Ingredients, scent, and safety are part of the lesson too
Bath bombs may feel like a modern DIY staple, but the product has a specific origin story. Background sources credit Mo Constantine, co-founder of Lush Cosmetics, with inventing the bath bomb in 1989, inspired by fizzy tablets such as Alka-Seltzer. That history matters because it shows how a late-20th-century beauty idea turned into a mainstream homemade product with its own technique and expectations.
It also brings up the safety side. The U.S. Food and Drug Administration says companies and individuals who market cosmetics have a legal responsibility to ensure product safety, and the agency warns that some people can be allergic or sensitive to fragrance ingredients. A regulatory source adds that each ingredient used in a cosmetic product, and each finished cosmetic product, must be adequately substantiated for safety before marketing. If a bath-bomb hobby ever turns into gifts, sales, or even just a lot of test batches shared with friends, those rules matter as much as the scent blend.

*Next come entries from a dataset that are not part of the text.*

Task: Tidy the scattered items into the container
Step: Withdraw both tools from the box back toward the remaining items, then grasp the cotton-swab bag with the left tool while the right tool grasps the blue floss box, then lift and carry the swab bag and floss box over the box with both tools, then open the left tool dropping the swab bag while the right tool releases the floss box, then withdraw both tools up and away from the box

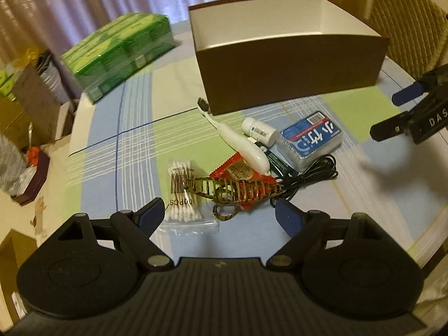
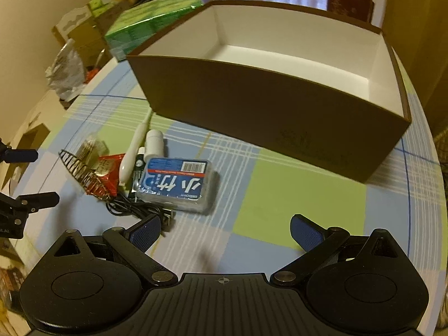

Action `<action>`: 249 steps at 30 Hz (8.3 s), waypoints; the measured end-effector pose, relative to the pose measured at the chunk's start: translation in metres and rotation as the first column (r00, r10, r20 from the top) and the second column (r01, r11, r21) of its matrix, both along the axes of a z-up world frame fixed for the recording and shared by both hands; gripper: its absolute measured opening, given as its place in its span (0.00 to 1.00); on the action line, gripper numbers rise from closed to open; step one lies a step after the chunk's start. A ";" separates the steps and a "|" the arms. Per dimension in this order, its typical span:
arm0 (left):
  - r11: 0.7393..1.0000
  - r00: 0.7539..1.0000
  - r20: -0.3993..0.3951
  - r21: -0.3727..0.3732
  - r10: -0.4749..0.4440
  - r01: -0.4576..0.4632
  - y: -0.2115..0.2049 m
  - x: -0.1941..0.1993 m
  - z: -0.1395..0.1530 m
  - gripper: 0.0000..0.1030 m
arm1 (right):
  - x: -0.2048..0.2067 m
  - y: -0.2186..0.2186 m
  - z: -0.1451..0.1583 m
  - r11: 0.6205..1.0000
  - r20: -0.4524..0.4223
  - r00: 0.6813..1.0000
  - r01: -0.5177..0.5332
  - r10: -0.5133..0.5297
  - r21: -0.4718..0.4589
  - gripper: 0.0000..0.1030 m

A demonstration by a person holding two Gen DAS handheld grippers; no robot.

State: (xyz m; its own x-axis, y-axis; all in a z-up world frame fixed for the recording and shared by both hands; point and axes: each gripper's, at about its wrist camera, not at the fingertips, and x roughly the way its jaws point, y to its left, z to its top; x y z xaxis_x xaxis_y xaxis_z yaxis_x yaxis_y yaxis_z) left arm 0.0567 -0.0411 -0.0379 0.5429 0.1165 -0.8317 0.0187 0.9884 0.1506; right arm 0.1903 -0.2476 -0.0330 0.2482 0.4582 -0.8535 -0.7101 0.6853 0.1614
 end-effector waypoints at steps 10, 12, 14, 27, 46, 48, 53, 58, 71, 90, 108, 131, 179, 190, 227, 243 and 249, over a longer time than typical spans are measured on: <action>0.999 0.998 -0.066 -0.032 -0.019 0.017 0.051 0.010 -0.024 0.68 | -0.001 0.013 -0.008 0.995 -0.016 0.996 0.091 -0.092 -0.040 1.00; 0.997 0.998 -0.063 -0.070 0.009 -0.013 0.069 0.015 -0.028 0.63 | -0.002 0.018 -0.010 0.994 -0.018 0.994 0.103 -0.104 -0.047 1.00; 0.994 0.998 -0.061 -0.104 0.016 -0.023 0.080 0.021 -0.032 0.63 | -0.003 0.022 -0.012 0.992 -0.020 0.993 0.114 -0.116 -0.056 1.00; 0.969 0.998 -0.061 -0.248 -0.029 0.013 0.106 0.050 -0.067 0.38 | -0.002 0.044 -0.013 0.987 -0.029 0.987 0.158 -0.159 -0.028 1.00; 0.951 0.985 -0.061 -0.256 0.161 -0.171 0.133 0.011 -0.043 0.21 | -0.005 0.093 -0.050 0.999 -0.029 1.000 0.007 -0.008 -0.036 1.00; 0.950 0.983 -0.058 -0.252 0.174 -0.183 0.133 0.009 -0.041 0.21 | -0.007 0.095 -0.055 1.000 -0.012 1.000 -0.007 0.006 -0.027 1.00; 0.949 0.978 -0.058 -0.239 0.198 -0.206 0.132 0.006 -0.036 0.21 | -0.006 0.091 -0.061 0.998 0.048 0.998 -0.041 0.044 -0.045 0.89; 0.949 0.977 -0.051 -0.231 0.208 -0.214 0.128 0.006 -0.030 0.21 | 0.002 0.072 -0.059 0.996 0.072 0.997 -0.022 0.028 -0.091 0.88; 0.960 0.980 0.049 -0.217 0.193 -0.178 0.109 0.025 0.015 0.21 | 0.007 0.004 -0.033 0.995 0.108 0.994 0.044 -0.034 -0.094 0.88; 0.964 0.985 0.171 -0.255 -0.031 0.074 0.020 0.088 0.068 0.21 | 0.024 -0.025 0.053 0.988 0.131 0.991 0.005 -0.025 0.151 0.88; 0.958 0.955 0.245 -0.186 -0.169 0.217 -0.016 0.185 0.099 0.21 | 0.105 -0.009 0.101 0.981 0.265 0.964 -0.044 -0.008 0.189 0.88; 0.965 0.982 0.064 -0.186 -0.176 0.185 -0.025 0.320 0.025 0.21 | 0.209 0.046 0.036 0.999 0.205 0.979 -0.021 0.011 0.044 0.88; 0.984 0.994 -0.066 -0.159 -0.091 0.080 -0.016 0.363 -0.010 0.53 | 0.234 0.085 0.002 0.997 0.144 0.988 -0.046 0.053 -0.055 1.00; 0.984 0.995 -0.048 -0.158 -0.092 0.083 -0.022 0.340 0.007 0.70 | 0.210 0.064 0.024 0.998 0.116 0.992 -0.037 0.043 -0.051 1.00; 0.991 0.998 0.016 -0.120 -0.064 0.065 -0.050 0.231 0.069 0.84 | 0.122 0.015 0.082 0.995 0.183 0.978 0.097 -0.101 0.033 1.00; 0.990 0.997 0.066 -0.132 -0.041 0.050 -0.044 0.172 0.092 0.84 | 0.074 0.006 0.096 0.992 0.226 0.967 0.101 -0.116 0.075 1.00; 0.989 0.998 0.068 -0.147 -0.014 0.024 -0.033 0.151 0.092 0.84 | 0.061 0.002 0.095 0.991 0.217 0.969 0.102 -0.120 0.088 1.00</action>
State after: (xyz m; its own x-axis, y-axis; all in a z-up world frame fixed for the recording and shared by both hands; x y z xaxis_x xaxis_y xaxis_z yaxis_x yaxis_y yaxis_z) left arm 0.2075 -0.0743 0.0540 0.5983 -0.0159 -0.8012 0.0324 0.9995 0.0043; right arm 0.2511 -0.2456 0.0623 0.4802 0.4781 -0.7354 -0.6542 0.7537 0.0629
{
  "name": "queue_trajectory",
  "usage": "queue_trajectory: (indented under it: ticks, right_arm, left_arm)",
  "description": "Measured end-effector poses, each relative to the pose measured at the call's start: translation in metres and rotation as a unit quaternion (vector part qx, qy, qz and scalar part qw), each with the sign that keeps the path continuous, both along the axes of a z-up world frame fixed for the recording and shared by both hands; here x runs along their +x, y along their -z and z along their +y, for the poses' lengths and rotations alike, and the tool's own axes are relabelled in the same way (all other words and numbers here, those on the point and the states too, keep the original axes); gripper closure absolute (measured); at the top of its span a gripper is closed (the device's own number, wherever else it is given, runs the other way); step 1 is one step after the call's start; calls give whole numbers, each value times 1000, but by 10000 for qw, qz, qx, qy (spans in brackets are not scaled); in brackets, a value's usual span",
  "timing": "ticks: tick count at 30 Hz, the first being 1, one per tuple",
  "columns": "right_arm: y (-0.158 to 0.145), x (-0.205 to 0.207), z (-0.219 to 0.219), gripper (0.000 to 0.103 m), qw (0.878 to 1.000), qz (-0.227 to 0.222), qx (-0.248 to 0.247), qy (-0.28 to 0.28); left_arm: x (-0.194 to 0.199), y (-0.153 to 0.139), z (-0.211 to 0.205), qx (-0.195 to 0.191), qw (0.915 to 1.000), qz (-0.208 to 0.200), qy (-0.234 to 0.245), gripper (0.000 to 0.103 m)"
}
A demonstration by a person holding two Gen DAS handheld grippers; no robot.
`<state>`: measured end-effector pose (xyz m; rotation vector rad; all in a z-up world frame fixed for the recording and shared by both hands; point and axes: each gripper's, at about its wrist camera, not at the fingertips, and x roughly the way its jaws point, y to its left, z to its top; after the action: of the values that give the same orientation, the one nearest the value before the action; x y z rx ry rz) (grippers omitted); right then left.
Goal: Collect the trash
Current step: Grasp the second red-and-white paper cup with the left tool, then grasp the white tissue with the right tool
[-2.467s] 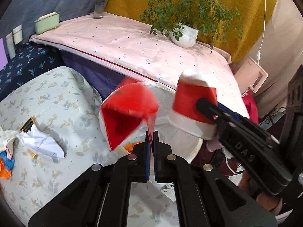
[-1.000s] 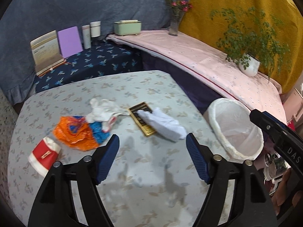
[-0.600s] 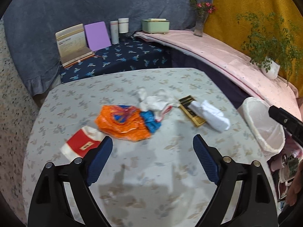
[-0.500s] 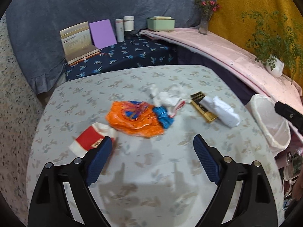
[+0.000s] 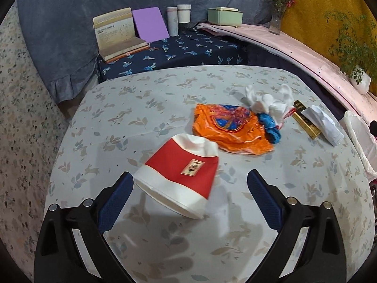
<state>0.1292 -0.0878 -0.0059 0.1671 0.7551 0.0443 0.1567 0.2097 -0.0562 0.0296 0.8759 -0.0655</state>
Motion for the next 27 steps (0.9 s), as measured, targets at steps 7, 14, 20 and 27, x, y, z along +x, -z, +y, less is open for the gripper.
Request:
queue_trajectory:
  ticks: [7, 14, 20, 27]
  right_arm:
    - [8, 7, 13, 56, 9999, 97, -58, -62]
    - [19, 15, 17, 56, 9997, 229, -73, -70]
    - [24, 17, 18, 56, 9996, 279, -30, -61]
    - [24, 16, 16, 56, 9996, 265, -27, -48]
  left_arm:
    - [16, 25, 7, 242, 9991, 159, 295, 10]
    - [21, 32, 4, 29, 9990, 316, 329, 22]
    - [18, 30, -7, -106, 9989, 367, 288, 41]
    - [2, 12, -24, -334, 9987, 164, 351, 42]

Why shower steamers belong in the same conversation
The class does not stop at bath bombs, which makes sense. DIY shower steamer guides usually treat shower steamers as a bath-bomb-like, aromatherapy-focused alternative for people who want the scent experience without a soak. They show up often as gifts and wellness products, and that makes them a natural companion to bath bombs in any serious beginner class.
The market numbers back up that broader interest. One market report values the global bath bomb market at USD 1.38 billion in 2024 and projects it to reach USD 2.49 billion by 2034. Another estimates the market at USD 2.12 billion in 2025 and forecasts USD 3.76 billion by 2034. Whatever number you use, the direction is the same: this is no longer a niche craft item hiding at the edge of the self-care shelf.
That is why a class like this is more useful than another hour of scrolling through free tutorials. It is built for the exact problems that trip people up, and it treats the fizz as something you can control instead of something you hope will work. Get that part right, and the bath bomb does what it is supposed to do: wait quietly in your hands, then wake up in the tub.